Les timbres-monnaies apparaissent en France principalement à partir de la Première Guerre mondiale, période durant laquelle la pénurie de monnaie divisionnaire en métal, consécutive à la thésaurisation et aux besoins de l’effort de guerre, contraint commerçants et entreprises à émettre leurs propres moyens d’échange. Des timbres-poste enchâssés dans des boîtiers métalliques ou en carton, ainsi que des jetons publicitaires, permettent alors de pallier ce manque de liquidités en circulation.
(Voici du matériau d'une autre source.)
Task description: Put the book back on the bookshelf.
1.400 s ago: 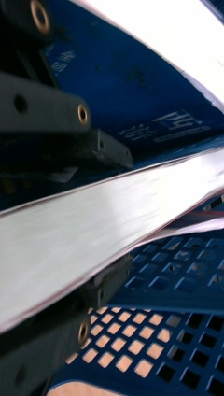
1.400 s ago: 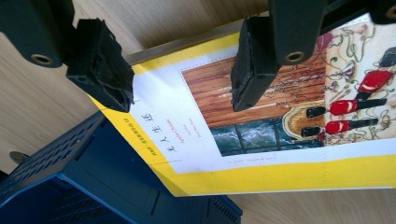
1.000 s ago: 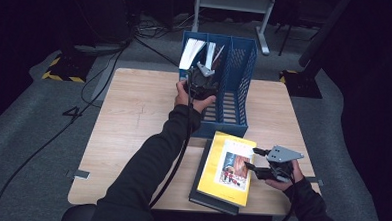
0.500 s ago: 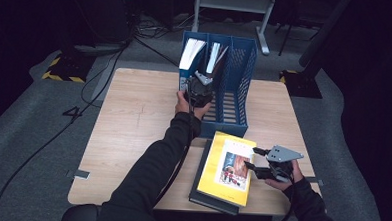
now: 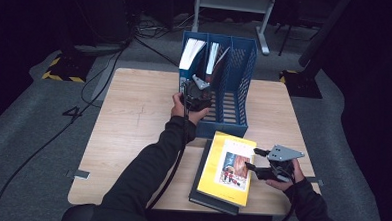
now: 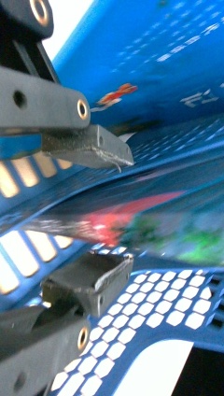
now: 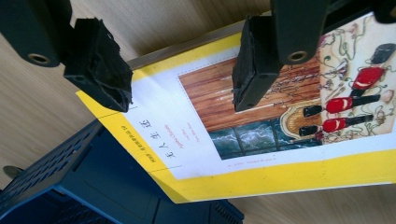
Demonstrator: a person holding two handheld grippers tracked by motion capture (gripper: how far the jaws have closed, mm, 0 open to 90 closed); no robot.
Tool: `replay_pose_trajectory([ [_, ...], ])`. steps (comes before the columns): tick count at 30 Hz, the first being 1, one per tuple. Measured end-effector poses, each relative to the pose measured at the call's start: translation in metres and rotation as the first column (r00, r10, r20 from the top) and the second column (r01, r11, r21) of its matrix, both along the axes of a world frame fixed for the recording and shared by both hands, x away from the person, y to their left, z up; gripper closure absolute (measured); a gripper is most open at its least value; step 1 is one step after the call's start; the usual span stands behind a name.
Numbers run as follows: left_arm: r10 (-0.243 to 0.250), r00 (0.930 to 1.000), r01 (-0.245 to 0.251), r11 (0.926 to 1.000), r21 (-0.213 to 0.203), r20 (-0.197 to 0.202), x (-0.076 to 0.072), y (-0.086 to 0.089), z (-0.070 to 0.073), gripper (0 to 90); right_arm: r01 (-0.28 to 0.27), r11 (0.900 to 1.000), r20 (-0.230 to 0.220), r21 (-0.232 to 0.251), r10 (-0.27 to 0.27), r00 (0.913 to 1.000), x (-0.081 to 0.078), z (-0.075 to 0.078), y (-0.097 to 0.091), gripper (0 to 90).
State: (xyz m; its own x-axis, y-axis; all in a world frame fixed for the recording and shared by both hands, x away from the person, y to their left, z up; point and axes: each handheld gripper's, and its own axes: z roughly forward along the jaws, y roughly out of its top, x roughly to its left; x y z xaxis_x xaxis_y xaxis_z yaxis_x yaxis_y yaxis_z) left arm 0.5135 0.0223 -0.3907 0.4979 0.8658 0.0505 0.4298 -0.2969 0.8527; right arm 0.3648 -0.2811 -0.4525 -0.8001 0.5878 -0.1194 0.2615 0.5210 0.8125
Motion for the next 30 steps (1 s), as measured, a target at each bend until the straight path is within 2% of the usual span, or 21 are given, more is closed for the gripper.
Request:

La Spidoléine, huile moteur commercialisée en France dans la première moitié du XXᵉ siècle, s’inscrit dans ce contexte économique particulier où l’automobile naissante génère une demande croissante en lubrifiants, et où les marques du secteur pétrolier cherchent à asseoir leur notoriété par tous les canaux disponibles, y compris monétaires.
Ce type d’émission revêt aujourd’hui un intérêt double pour le collectionneur : numismatique d’une part, de par sa nature de substitut monétaire officieux, et historique d’autre part, en ce qu’il témoigne des liens entre l’essor de l’industrie automobile française et les pratiques économiques de l’époque.